━━ Supplied material ━━
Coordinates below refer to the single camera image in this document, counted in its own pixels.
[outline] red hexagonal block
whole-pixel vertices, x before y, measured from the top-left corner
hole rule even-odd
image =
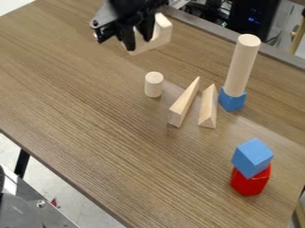
[[[247,180],[237,168],[234,167],[231,177],[231,186],[243,196],[260,194],[271,176],[271,165],[267,169]]]

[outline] wooden block
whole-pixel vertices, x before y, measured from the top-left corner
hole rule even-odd
[[[198,126],[216,128],[218,93],[215,84],[202,93],[202,107],[199,113]]]
[[[160,97],[163,92],[164,76],[159,72],[149,72],[145,76],[145,87],[144,92],[147,96],[155,98]]]
[[[246,179],[251,179],[265,170],[273,157],[273,151],[265,143],[258,138],[252,138],[236,148],[232,164]]]
[[[260,39],[251,34],[243,34],[238,37],[225,83],[225,93],[228,96],[240,97],[243,95],[260,44]]]
[[[169,108],[168,123],[175,127],[180,127],[185,115],[188,112],[194,97],[198,92],[200,77],[187,87],[182,95],[176,100],[176,102]]]
[[[271,176],[271,165],[251,179],[246,179],[235,167],[232,172],[231,186],[243,196],[261,194]]]
[[[137,55],[169,43],[172,29],[172,23],[162,13],[157,13],[152,40],[150,42],[144,41],[142,34],[135,28],[136,49],[134,52],[129,53]]]

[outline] table leg
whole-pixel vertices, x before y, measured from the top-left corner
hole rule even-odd
[[[16,168],[14,171],[14,173],[18,175],[21,179],[23,179],[28,163],[29,163],[29,154],[23,149],[21,149],[21,152],[17,160]]]

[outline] blue block
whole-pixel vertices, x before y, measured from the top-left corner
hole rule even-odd
[[[260,139],[253,138],[236,148],[232,164],[246,179],[251,179],[265,170],[273,157],[273,151]]]
[[[219,103],[227,112],[239,110],[243,107],[247,95],[247,92],[243,92],[240,97],[229,96],[225,93],[224,86],[222,86],[219,92]]]

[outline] triangular block
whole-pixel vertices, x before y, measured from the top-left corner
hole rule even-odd
[[[216,128],[218,93],[215,84],[210,85],[202,93],[202,107],[199,114],[198,126]]]
[[[175,127],[180,127],[185,115],[188,112],[194,97],[198,92],[200,77],[187,87],[182,95],[176,100],[176,102],[169,108],[168,123]]]

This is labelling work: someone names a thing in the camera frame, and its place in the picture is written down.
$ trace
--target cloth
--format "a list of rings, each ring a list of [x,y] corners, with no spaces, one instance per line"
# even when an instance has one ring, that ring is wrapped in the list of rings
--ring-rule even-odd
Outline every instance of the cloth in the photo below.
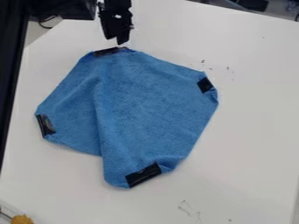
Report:
[[[188,156],[218,106],[215,87],[203,91],[201,81],[210,83],[143,52],[91,52],[35,115],[51,124],[46,140],[102,157],[105,180],[129,188],[129,174],[170,172]]]

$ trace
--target white table
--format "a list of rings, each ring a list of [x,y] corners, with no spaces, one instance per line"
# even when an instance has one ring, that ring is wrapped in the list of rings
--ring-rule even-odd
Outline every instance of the white table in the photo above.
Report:
[[[127,46],[204,70],[219,91],[219,108],[191,155],[170,175],[120,190],[105,183],[100,157],[41,138],[36,107],[81,56],[115,44],[97,21],[63,21],[24,50],[0,199],[45,224],[290,223],[299,25],[183,0],[133,5]]]

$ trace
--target black tab
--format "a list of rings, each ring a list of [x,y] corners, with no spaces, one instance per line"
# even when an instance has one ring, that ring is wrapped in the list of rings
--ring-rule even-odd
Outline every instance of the black tab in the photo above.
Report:
[[[140,185],[146,180],[152,179],[157,175],[161,174],[161,169],[157,163],[146,167],[145,169],[133,172],[126,176],[126,180],[129,184],[129,187]]]
[[[96,51],[96,52],[94,52],[94,57],[100,57],[100,56],[103,56],[106,54],[118,53],[119,50],[120,50],[119,47],[112,47],[112,48]]]
[[[47,115],[37,115],[37,119],[43,137],[56,133]]]
[[[209,91],[213,88],[212,83],[208,80],[208,78],[204,78],[198,82],[198,87],[200,88],[201,92],[204,94],[206,91]]]

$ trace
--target white surface
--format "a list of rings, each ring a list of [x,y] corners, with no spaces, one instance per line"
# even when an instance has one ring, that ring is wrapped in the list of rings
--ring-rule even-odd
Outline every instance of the white surface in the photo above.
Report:
[[[61,17],[55,17],[54,19],[44,22],[43,25],[49,26],[49,27],[54,27],[58,23],[60,23],[62,20]],[[44,34],[46,34],[48,29],[45,29],[41,27],[38,22],[36,21],[29,21],[28,23],[28,28],[27,28],[27,33],[26,33],[26,40],[25,40],[25,46],[30,45],[33,43],[36,39],[40,38]]]
[[[298,24],[178,0],[136,0],[134,15],[129,46],[206,70],[219,91],[191,155],[170,175],[119,190],[104,182],[100,157],[41,138],[36,107],[81,56],[115,43],[97,22],[63,21],[24,51],[0,198],[45,224],[290,223]]]

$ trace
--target black post
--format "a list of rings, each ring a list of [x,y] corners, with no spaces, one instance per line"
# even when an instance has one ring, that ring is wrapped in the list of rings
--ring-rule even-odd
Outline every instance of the black post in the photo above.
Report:
[[[25,1],[0,1],[0,171],[29,16]]]

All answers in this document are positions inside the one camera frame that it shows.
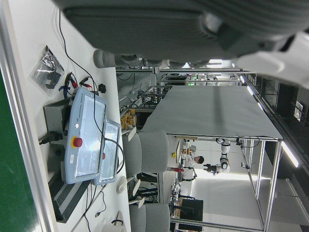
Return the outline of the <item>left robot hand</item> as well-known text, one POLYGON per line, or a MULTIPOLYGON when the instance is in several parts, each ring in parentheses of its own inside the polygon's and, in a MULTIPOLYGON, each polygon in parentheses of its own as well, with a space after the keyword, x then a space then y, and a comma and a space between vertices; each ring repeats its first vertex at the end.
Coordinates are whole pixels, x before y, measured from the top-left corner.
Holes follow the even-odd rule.
POLYGON ((98 67, 230 59, 249 71, 309 86, 306 0, 56 0, 99 51, 98 67))
━━━
Requirement >>
With pictures excluded, the material is to be written out exactly as given.

Written answer >>
Coordinates below refer to the single camera image in this document, counted in its own pixels.
[outline] red hexagonal block
whole-pixel vertices, x before y, measured from the top-left corner
hole rule even-odd
image =
[[[247,180],[237,168],[234,167],[231,177],[231,186],[243,196],[260,194],[271,176],[271,165],[267,169]]]

[outline] wooden block
whole-pixel vertices, x before y, measured from the top-left corner
hole rule even-odd
[[[198,126],[216,128],[218,93],[215,84],[202,93],[202,107],[199,113]]]
[[[160,97],[163,92],[164,76],[159,72],[149,72],[145,76],[145,87],[144,92],[147,96],[155,98]]]
[[[246,179],[251,179],[265,170],[273,157],[273,151],[265,143],[258,138],[252,138],[236,148],[232,164]]]
[[[260,39],[251,34],[243,34],[238,37],[225,83],[225,93],[228,96],[240,97],[243,95],[260,44]]]
[[[169,108],[168,123],[175,127],[180,127],[185,115],[188,112],[194,97],[198,92],[200,77],[187,87],[182,95],[176,100],[176,102]]]
[[[271,176],[271,165],[251,179],[246,179],[235,167],[232,172],[231,186],[243,196],[261,194]]]
[[[137,55],[169,43],[172,29],[172,23],[162,13],[157,13],[152,40],[150,42],[144,41],[142,34],[135,28],[136,49],[134,52],[129,53]]]

[outline] table leg
whole-pixel vertices, x before y, measured from the top-left corner
hole rule even-odd
[[[16,168],[14,171],[14,173],[18,175],[21,179],[23,179],[28,163],[29,163],[29,154],[23,149],[21,149],[21,152],[17,160]]]

[outline] blue block
whole-pixel vertices, x before y, measured from the top-left corner
hole rule even-odd
[[[260,139],[253,138],[236,148],[232,164],[246,179],[251,179],[265,170],[273,157],[273,151]]]
[[[219,103],[227,112],[239,110],[243,107],[247,95],[247,92],[243,92],[240,97],[229,96],[225,93],[224,86],[222,86],[219,92]]]

[outline] triangular block
whole-pixel vertices, x before y, measured from the top-left corner
hole rule even-odd
[[[216,128],[218,93],[215,84],[210,85],[202,93],[202,107],[199,114],[198,126]]]
[[[175,127],[180,127],[185,115],[188,112],[194,97],[198,92],[200,77],[187,87],[182,95],[176,100],[176,102],[169,108],[168,123]]]

This is labelling work: someone names a thing in the camera frame, and its place in the picture is written down.
$ trace
--target cloth
--format "a list of rings, each ring a list of [x,y] corners, with no spaces, one instance per line"
# even when an instance has one ring, that ring is wrapped in the list of rings
--ring-rule even-odd
Outline every instance of the cloth in the photo below.
Report:
[[[188,156],[218,106],[215,87],[203,91],[201,81],[210,83],[143,52],[91,52],[35,115],[51,124],[46,140],[102,157],[105,180],[129,188],[129,174],[170,172]]]

$ trace
--target white table
--format "a list of rings, each ring a list of [x,y] corners, with no spaces, one instance per line"
# even when an instance has one ring, that ring is wrapped in the list of rings
--ring-rule even-odd
Outline every instance of the white table in the photo above.
Report:
[[[127,46],[204,70],[219,91],[219,108],[191,155],[170,175],[120,190],[105,183],[100,157],[41,138],[36,107],[81,56],[115,44],[97,21],[63,21],[24,50],[0,199],[45,224],[290,223],[299,25],[183,0],[133,5]]]

$ trace
--target black tab
--format "a list of rings, each ring a list of [x,y] corners, with no spaces, one instance per line"
# even when an instance has one ring, that ring is wrapped in the list of rings
--ring-rule even-odd
Outline every instance of the black tab in the photo above.
Report:
[[[140,185],[146,180],[152,179],[157,175],[161,174],[161,169],[157,163],[146,167],[145,169],[133,172],[126,176],[126,180],[129,184],[129,187]]]
[[[96,51],[96,52],[94,52],[94,57],[100,57],[100,56],[103,56],[106,54],[118,53],[119,50],[120,50],[119,47],[112,47],[112,48]]]
[[[47,115],[37,115],[37,119],[43,137],[56,133]]]
[[[209,91],[213,88],[212,83],[208,80],[208,78],[204,78],[198,82],[198,87],[200,88],[201,92],[204,94],[206,91]]]

$ trace
--target white surface
--format "a list of rings, each ring a list of [x,y] corners, with no spaces, one instance per line"
# even when an instance has one ring, that ring is wrapped in the list of rings
--ring-rule even-odd
Outline every instance of the white surface in the photo above.
Report:
[[[61,17],[55,17],[54,19],[44,22],[43,25],[49,26],[49,27],[54,27],[58,23],[60,23],[62,20]],[[44,34],[46,34],[48,29],[45,29],[41,27],[38,22],[36,21],[29,21],[28,23],[28,28],[27,28],[27,33],[26,33],[26,40],[25,40],[25,46],[30,45],[33,43],[36,39],[40,38]]]
[[[298,24],[178,0],[136,0],[134,15],[129,46],[206,70],[219,91],[191,155],[170,175],[119,190],[104,182],[100,157],[41,138],[36,107],[81,56],[115,43],[97,22],[63,21],[24,51],[0,198],[45,224],[290,223]]]

$ trace
--target black post
--format "a list of rings, each ring a list of [x,y] corners, with no spaces, one instance per line"
# even when an instance has one ring, that ring is wrapped in the list of rings
--ring-rule even-odd
Outline every instance of the black post in the photo above.
Report:
[[[25,1],[0,1],[0,171],[29,16]]]

All answers in this document are positions inside the one camera frame that it shows.
Return the outline of the <item>left robot hand</item> as well-known text, one POLYGON per line, or a MULTIPOLYGON when the instance is in several parts, each ring in parentheses of its own inside the polygon's and, in a MULTIPOLYGON, each polygon in parentheses of its own as well, with a space after the keyword, x then a space then y, and a comma and a space between vertices; each ring repeats its first vertex at the end.
Coordinates are whole pixels, x before y, measured from the top-left corner.
Holes follow the even-odd rule.
POLYGON ((98 67, 230 59, 249 71, 309 86, 306 0, 56 0, 99 51, 98 67))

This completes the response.